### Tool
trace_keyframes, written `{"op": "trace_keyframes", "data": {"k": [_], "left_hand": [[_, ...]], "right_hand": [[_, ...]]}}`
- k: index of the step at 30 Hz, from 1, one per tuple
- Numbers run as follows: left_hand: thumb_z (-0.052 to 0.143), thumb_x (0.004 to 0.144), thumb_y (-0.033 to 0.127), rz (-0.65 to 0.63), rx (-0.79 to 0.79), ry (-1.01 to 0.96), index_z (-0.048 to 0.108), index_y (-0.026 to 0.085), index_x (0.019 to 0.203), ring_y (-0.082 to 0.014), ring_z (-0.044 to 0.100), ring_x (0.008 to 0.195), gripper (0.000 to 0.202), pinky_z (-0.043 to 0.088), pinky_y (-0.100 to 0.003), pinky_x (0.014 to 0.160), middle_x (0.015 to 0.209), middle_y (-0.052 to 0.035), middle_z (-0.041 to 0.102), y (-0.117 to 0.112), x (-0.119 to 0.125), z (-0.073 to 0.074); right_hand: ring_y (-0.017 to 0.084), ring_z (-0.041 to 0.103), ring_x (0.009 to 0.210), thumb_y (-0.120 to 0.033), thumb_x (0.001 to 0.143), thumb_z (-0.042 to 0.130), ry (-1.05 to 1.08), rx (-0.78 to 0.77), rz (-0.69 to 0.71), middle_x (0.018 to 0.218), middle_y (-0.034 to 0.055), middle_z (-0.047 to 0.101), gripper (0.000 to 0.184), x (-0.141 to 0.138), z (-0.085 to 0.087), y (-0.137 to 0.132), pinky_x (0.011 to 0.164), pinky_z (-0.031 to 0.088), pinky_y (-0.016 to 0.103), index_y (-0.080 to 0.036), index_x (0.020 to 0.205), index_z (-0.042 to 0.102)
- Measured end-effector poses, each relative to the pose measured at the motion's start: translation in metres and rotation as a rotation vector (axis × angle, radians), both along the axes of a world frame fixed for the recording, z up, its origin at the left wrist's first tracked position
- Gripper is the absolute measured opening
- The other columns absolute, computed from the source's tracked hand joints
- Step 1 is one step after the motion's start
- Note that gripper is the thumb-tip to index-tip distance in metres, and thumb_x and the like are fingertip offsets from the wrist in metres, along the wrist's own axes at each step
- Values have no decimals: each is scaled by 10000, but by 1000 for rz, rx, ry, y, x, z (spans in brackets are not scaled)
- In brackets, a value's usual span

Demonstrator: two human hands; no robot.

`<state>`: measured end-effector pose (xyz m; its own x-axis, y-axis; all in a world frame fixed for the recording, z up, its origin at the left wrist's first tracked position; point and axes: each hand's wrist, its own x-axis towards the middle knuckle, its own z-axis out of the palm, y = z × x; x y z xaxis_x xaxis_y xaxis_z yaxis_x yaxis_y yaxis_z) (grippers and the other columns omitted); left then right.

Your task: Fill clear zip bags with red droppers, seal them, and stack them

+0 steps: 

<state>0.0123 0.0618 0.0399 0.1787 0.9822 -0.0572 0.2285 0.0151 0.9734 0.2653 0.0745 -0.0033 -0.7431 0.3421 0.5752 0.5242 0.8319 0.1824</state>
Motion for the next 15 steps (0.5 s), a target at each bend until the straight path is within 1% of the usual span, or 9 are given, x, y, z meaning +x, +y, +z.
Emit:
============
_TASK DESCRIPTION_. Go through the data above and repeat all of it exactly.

_EXPECTED ANSWER_.
### Tool
trace_keyframes, written `{"op": "trace_keyframes", "data": {"k": [_], "left_hand": [[_, ...]], "right_hand": [[_, ...]]}}`
- k: index of the step at 30 Hz, from 1, one per tuple
- Numbers run as follows: left_hand: thumb_z (-0.052 to 0.143), thumb_x (0.004 to 0.144), thumb_y (-0.033 to 0.127), rz (-0.65 to 0.63), rx (-0.79 to 0.79), ry (-1.01 to 0.96), index_z (-0.048 to 0.108), index_y (-0.026 to 0.085), index_x (0.019 to 0.203), ring_y (-0.082 to 0.014), ring_z (-0.044 to 0.100), ring_x (0.008 to 0.195), gripper (0.000 to 0.202), pinky_z (-0.043 to 0.088), pinky_y (-0.100 to 0.003), pinky_x (0.014 to 0.160), middle_x (0.015 to 0.209), middle_y (-0.052 to 0.035), middle_z (-0.041 to 0.102), y (-0.117 to 0.112), x (-0.119 to 0.125), z (-0.073 to 0.074); right_hand: ring_y (-0.017 to 0.084), ring_z (-0.041 to 0.103), ring_x (0.009 to 0.210), thumb_y (-0.120 to 0.033), thumb_x (0.001 to 0.143), thumb_z (-0.042 to 0.130), ry (-1.05 to 1.08), rx (-0.78 to 0.77), rz (-0.69 to 0.71), middle_x (0.018 to 0.218), middle_y (-0.034 to 0.055), middle_z (-0.047 to 0.101), gripper (0.000 to 0.184), x (-0.141 to 0.138), z (-0.085 to 0.087), y (-0.137 to 0.132), pinky_x (0.011 to 0.164), pinky_z (-0.031 to 0.088), pinky_y (-0.016 to 0.103), index_y (-0.080 to 0.036), index_x (0.020 to 0.205), index_z (-0.042 to 0.102)
- Measured end-effector poses, each relative to the pose measured at the motion's start: translation in metres and rotation as a rotation vector (axis × angle, radians), both along the axes of a world frame fixed for the recording, z up, its origin at the left wrist's first tracked position
- Gripper is the absolute measured opening
- The other columns absolute, computed from the source's tracked hand joints
- Step 1 is one step after the motion's start
- Note that gripper is the thumb-tip to index-tip distance in metres, and thumb_x and the like are fingertip offsets from the wrist in metres, along the wrist's own axes at each step
- Values have no decimals: each is scaled by 10000, but by 1000 for rz, rx, ry, y, x, z (spans in brackets are not scaled)
- In brackets, a value's usual span

Demonstrator: two human hands; no robot.

`<state>`: measured end-effector pose (xyz m; its own x-axis, y-axis; all in a world frame fixed for the recording, z up, its origin at the left wrist's first tracked position; point and axes: each hand's wrist, its own x-axis towards the middle knuckle, its own z-axis out of the palm, y = z × x; x y z xaxis_x xaxis_y xaxis_z yaxis_x yaxis_y yaxis_z) (grippers and the other columns omitted); left then right.

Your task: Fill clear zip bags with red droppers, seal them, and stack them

+0 steps: 

<state>0.0123 0.0618 0.0399 0.1787 0.9822 -0.0572 0.2285 0.0151 0.9734 0.2653 0.0745 -0.0033 -0.7431 0.3421 0.5752 0.5242 0.8319 0.1824</state>
Motion for the next 15 steps (0.5 s), a target at each bend until the straight path is within 1% of the usual span, or 9 are given, x, y, z meaning +x, +y, +z.
Emit:

There is nothing more to the answer.